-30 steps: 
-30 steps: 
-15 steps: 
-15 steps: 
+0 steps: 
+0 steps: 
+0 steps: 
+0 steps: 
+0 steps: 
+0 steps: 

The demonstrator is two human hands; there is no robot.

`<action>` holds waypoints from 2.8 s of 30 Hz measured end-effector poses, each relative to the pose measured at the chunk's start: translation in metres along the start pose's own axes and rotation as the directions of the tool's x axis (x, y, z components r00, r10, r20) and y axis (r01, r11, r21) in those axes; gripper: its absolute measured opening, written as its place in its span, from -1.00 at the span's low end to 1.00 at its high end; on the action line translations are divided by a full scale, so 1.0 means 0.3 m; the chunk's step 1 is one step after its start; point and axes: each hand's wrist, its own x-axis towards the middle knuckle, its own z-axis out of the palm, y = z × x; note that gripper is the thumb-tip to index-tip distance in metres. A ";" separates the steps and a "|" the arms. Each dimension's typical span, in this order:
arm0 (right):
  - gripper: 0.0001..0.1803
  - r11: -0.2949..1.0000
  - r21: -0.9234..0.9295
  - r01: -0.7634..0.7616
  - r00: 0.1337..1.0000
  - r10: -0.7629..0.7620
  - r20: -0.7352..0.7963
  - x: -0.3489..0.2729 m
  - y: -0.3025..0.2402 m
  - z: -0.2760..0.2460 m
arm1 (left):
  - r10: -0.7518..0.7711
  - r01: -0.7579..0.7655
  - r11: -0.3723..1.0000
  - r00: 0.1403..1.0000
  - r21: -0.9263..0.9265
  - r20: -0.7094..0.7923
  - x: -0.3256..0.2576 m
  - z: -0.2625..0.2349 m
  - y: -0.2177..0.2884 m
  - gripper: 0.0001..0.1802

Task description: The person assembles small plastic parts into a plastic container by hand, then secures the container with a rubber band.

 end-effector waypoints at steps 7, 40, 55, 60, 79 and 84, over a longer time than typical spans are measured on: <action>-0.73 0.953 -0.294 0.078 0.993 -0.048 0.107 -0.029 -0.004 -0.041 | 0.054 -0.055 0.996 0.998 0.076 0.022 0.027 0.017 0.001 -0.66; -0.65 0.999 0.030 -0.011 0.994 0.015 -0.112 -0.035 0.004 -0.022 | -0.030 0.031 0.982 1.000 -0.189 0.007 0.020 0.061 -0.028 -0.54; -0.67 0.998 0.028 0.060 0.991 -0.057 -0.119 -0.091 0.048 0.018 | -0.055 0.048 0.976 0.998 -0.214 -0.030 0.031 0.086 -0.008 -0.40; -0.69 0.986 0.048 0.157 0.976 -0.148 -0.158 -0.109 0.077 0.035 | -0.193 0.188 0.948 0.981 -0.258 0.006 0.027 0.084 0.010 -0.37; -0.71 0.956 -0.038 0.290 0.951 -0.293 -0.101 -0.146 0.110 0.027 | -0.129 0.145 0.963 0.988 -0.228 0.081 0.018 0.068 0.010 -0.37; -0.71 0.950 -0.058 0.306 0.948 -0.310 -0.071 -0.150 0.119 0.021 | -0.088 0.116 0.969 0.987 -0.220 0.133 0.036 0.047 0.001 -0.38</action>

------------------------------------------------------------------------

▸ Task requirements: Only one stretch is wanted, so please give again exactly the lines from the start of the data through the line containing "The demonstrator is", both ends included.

▸ Reply to the task:
-30 steps: 
-30 steps: 
-15 steps: 
-15 steps: 
+0 steps: 
+0 steps: 
+0 steps: 
+0 steps: 
+0 steps: 
+0 steps: 

The demonstrator is two human hands; there is no robot.

This output requires nothing more.